▶ **WORK INSTRUCTIONS**:
Starting at the line below holding "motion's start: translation" and stopping at the line holding "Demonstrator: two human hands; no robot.", print every line exactly, both ends included, and leave the rest out.

▶ **INFORMATION SHOWN**:
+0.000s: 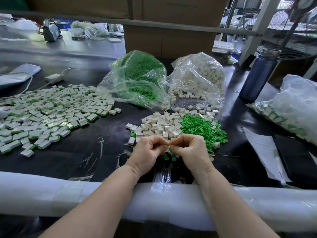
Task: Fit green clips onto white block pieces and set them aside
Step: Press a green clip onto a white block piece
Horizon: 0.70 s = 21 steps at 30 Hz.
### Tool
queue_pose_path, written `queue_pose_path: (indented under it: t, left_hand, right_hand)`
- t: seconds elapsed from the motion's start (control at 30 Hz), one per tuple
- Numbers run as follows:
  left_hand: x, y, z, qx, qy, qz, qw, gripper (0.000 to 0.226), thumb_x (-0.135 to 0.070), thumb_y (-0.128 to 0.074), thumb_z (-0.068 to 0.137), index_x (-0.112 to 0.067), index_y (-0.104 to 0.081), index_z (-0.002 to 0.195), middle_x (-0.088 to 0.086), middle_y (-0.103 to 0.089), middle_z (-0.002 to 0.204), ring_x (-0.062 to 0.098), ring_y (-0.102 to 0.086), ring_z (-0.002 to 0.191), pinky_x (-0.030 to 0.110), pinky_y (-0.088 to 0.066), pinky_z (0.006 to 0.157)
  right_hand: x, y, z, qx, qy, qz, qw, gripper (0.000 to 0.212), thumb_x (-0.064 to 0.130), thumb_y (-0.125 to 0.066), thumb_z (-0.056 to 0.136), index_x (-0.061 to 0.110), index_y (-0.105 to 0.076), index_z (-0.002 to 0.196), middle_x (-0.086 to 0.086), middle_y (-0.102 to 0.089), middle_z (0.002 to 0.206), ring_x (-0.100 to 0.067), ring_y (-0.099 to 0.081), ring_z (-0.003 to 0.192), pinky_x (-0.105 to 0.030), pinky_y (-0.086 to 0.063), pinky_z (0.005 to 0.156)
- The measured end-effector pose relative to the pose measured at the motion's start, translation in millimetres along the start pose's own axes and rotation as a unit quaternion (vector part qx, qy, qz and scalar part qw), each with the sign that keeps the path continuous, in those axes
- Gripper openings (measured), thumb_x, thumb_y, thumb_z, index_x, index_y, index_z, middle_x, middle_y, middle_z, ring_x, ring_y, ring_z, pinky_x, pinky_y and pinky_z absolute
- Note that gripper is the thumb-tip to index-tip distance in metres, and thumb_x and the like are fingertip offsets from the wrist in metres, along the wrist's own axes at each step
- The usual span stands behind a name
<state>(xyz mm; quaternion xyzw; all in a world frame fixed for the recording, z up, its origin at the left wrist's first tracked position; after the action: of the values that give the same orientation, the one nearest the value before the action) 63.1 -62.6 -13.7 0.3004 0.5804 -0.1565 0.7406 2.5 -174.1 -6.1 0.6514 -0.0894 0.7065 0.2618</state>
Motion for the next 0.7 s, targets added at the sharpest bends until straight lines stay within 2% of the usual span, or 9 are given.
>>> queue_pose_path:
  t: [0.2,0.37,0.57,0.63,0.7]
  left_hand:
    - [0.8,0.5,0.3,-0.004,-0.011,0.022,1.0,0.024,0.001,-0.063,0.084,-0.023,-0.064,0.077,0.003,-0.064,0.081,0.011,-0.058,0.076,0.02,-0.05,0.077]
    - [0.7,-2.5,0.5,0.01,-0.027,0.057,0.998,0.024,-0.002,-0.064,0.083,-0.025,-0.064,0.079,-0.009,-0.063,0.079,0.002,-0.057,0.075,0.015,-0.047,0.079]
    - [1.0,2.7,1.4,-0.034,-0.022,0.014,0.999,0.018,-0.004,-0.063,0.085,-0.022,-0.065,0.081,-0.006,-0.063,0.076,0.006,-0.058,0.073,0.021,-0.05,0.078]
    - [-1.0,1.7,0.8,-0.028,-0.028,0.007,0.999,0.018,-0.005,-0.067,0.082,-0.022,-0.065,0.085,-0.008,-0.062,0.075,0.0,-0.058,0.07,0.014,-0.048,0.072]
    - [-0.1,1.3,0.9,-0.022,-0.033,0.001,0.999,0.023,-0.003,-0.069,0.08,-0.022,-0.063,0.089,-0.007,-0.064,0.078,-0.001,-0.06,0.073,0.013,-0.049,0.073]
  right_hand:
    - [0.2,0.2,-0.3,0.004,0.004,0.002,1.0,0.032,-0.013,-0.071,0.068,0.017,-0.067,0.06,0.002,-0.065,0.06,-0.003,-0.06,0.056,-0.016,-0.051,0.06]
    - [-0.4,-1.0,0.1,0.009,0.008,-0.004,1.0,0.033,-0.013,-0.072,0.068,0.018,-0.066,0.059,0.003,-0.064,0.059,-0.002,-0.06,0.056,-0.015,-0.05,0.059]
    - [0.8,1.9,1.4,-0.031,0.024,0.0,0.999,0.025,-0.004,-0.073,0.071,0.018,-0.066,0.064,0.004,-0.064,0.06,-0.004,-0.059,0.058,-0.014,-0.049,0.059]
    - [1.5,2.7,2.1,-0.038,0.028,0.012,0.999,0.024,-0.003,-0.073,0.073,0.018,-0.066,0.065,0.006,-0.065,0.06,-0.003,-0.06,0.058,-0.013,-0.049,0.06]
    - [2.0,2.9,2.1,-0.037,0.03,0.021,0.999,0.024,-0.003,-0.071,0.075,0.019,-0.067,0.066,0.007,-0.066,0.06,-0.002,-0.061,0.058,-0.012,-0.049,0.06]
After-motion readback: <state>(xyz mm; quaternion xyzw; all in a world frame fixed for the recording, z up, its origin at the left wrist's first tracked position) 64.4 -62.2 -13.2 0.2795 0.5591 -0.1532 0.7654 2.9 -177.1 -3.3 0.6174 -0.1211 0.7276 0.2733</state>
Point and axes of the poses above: each hand's wrist, its own z-axis towards the middle knuckle, its own y-axis out of the back of the hand, x = y × z, the point moved 7 cm from there along z, towards the middle knuckle
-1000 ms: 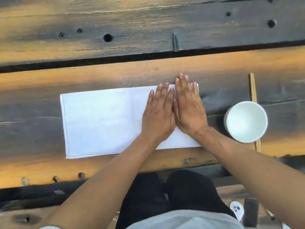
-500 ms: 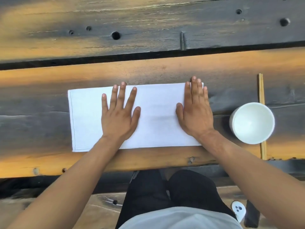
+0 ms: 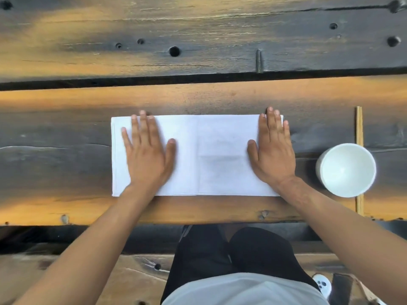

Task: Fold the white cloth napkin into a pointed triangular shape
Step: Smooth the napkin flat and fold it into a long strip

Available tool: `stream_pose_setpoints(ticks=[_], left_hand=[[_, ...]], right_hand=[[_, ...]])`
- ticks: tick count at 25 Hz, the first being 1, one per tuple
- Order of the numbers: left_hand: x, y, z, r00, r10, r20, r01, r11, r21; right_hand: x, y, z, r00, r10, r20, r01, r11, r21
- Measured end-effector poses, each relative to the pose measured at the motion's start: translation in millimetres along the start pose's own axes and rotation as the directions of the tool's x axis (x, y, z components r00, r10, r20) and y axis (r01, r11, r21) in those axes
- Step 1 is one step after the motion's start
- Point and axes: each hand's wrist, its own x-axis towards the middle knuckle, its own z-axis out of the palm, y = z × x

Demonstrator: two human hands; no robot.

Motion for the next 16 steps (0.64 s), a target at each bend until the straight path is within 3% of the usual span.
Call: stream_pose_setpoints(ticks=[3, 5, 11, 16], left_hand=[[-12.1, 100.6, 19.3, 0.921, 0.390, -0.003, -0.390, 0.919, -0.065], [-12.9, 151.1, 33.6, 0.858, 0.514, -0.021, -0.513, 0.852, -0.105], [2.4, 172.4, 52.0, 0.881, 0.474, -0.012, -0.474, 0.880, -0.025], [4.5, 168.5, 49.2, 0.871, 0.492, -0.003, -0.492, 0.871, 0.002]], right_hand=[[-6.5, 7.6, -8.8, 0.998, -0.003, -0.068, 0.014, 0.988, 0.155], [-13.2, 12.8, -11.9, 0.994, 0.070, -0.082, -0.055, 0.983, 0.174], [-14.9, 15.9, 0.1, 0.981, 0.193, 0.005, -0.193, 0.980, 0.044], [-14.3, 11.6, -0.6, 0.975, 0.220, -0.026, -0.217, 0.971, 0.099]])
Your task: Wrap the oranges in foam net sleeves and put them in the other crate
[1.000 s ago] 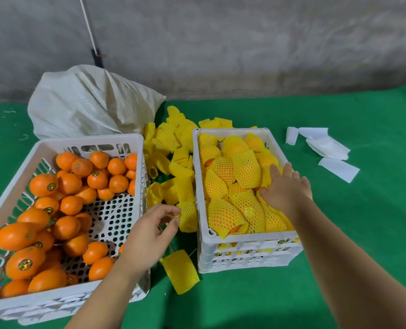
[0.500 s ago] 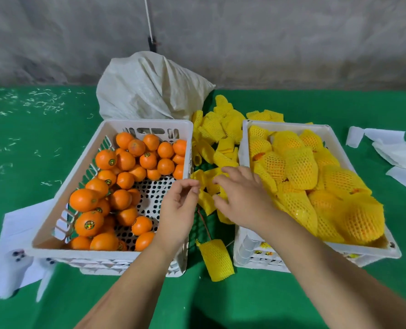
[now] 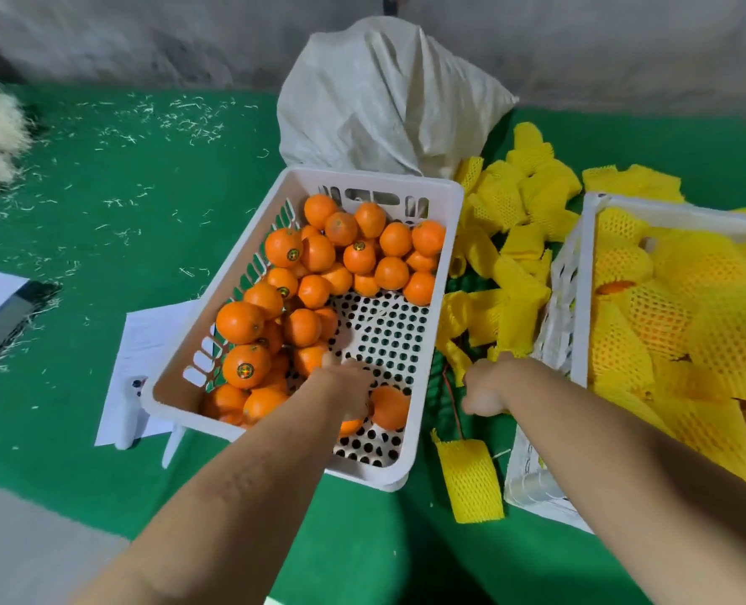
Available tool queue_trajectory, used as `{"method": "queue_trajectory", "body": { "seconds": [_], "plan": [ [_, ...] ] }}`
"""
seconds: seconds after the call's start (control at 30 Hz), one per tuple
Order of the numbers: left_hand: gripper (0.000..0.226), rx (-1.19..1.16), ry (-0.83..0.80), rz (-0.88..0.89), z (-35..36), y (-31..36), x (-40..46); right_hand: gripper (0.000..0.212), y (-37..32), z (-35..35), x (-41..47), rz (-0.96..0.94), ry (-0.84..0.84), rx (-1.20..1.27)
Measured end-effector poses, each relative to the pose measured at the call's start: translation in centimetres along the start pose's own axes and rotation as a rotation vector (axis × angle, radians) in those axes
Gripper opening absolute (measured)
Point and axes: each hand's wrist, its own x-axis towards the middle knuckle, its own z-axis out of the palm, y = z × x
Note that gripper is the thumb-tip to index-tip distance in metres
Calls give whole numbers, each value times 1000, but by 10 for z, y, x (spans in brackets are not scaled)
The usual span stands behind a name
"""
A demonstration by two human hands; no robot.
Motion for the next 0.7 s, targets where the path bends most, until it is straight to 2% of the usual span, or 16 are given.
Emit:
{"method": "queue_trajectory", "body": {
  "seconds": [0.1,0.17,0.2,0.27,0.33,0.43,0.47,0.53,0.6,0.7],
  "plan": [
    [77,152,-21,-54,3,4,-4,53,-3,-7,-5,-30,57,64],
    [97,116,-27,-120,2,-1,-5,31,-2,-10,-4,-68,139,129],
    [103,89,-44,-157,1,-2,-6,26,-2,-10,-3,-82,194,196],
    [109,42,-66,-223,1,-4,-7,34,-2,-11,-2,-97,254,343],
    [112,27,-81,-278,3,-4,-10,13,-2,-13,-8,-125,305,393],
    [102,-22,-125,-328,3,-7,-14,28,-2,-15,-13,-157,378,471],
    [95,-52,-126,-326,3,-9,-15,27,-2,-14,-15,-177,411,502],
    [95,-135,-95,-300,2,-12,-16,24,0,-15,-22,-229,486,589],
    [99,-266,-47,-247,-1,-16,-19,21,6,-17,-34,-290,599,702],
    [77,-518,134,-177,-7,-18,-28,17,19,-14,-63,-378,827,805]
  ]
}}
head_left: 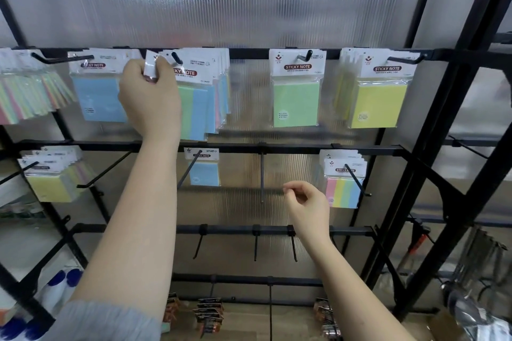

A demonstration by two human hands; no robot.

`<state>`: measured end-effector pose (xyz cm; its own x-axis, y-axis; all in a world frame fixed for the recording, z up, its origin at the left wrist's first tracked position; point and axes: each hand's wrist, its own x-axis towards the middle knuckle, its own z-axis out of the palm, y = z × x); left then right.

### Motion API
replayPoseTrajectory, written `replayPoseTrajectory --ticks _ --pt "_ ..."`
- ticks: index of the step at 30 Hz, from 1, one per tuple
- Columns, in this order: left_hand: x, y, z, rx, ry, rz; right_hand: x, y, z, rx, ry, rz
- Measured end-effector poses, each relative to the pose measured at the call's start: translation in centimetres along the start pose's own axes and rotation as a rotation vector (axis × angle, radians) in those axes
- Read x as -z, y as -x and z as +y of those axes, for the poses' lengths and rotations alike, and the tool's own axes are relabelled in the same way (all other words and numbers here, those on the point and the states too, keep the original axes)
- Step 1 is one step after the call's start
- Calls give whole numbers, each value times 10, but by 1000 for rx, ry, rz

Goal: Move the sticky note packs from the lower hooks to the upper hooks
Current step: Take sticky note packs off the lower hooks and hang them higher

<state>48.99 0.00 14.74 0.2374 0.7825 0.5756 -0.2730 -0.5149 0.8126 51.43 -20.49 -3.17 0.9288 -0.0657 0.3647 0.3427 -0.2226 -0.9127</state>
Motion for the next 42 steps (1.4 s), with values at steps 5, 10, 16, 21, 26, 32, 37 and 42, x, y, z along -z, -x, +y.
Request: replayPoseTrajectory --ticks 5,10,16,21,26,32,37,42 --pt "-11 -4 -1 49 -39 -56 3 -3 2 -10 19 16" --pt "-23 -3 -2 31 -99 -1 7 -4 3 -21 23 14" --pt "-23 3 -8 4 -342 70 15 -6 5 -20 26 23" --pt "-18 24 -16 -10 -226 87 22 -8 13 -37 33 31" --pt "-8 54 -35 70 -152 56 33 -13 17 -91 37 45" --pt "5 97 -62 253 -212 -53 47 -21 33 -195 90 116" --pt "7 123 -71 369 -260 -351 63 -36 46 -320 131 232" --pt "-3 142 -72 338 -278 -644 78 -56 48 -315 154 307"
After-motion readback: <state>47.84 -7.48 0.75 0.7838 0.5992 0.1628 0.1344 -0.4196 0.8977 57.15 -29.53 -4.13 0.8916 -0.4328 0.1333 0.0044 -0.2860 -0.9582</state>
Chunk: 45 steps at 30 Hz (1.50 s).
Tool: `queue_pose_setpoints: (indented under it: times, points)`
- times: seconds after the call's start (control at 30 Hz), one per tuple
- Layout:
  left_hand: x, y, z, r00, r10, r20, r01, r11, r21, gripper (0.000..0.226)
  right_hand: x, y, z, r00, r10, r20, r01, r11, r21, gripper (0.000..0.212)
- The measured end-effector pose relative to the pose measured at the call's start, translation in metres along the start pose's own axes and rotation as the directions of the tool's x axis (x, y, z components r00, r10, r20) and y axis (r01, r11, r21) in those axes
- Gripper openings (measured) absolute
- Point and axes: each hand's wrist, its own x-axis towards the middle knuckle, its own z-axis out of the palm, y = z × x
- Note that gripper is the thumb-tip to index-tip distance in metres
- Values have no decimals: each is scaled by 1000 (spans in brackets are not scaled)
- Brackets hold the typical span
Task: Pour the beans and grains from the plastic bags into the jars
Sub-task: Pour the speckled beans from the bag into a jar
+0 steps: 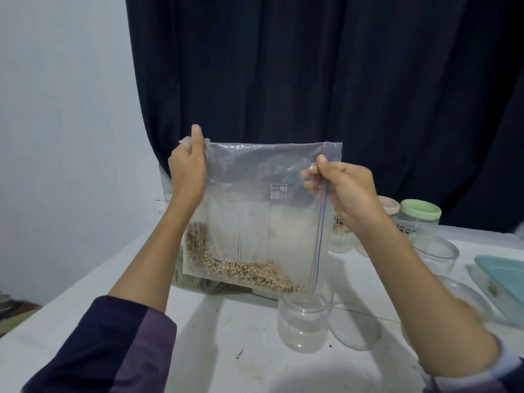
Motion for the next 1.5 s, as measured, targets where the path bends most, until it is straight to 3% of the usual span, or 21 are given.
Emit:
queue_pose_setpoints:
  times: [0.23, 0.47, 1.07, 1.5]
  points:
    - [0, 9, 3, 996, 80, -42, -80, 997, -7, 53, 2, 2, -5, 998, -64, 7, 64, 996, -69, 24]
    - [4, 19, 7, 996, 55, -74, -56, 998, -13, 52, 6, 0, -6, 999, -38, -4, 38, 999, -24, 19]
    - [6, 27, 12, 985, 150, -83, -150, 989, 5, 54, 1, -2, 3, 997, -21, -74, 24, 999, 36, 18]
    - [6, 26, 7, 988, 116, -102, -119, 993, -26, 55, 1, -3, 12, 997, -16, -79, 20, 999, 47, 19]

▶ **EXPECTED ANSWER**:
- Measured end-effector poses, each relative to the pose measured at the motion's start: translation in millimetres along the start pose's own axes and rotation as the directions of the tool's x axis (x, y, z components r00, r10, r20) and y axis (r01, r11, r21) in those axes
- Step 1 is one step after the motion's start
- Point and axes: each hand's wrist, its own x-axis towards the middle knuckle, its own z-axis out of the palm, y = z × x

Demonstrator: two human hands; no robot.

What appears above is the full answer.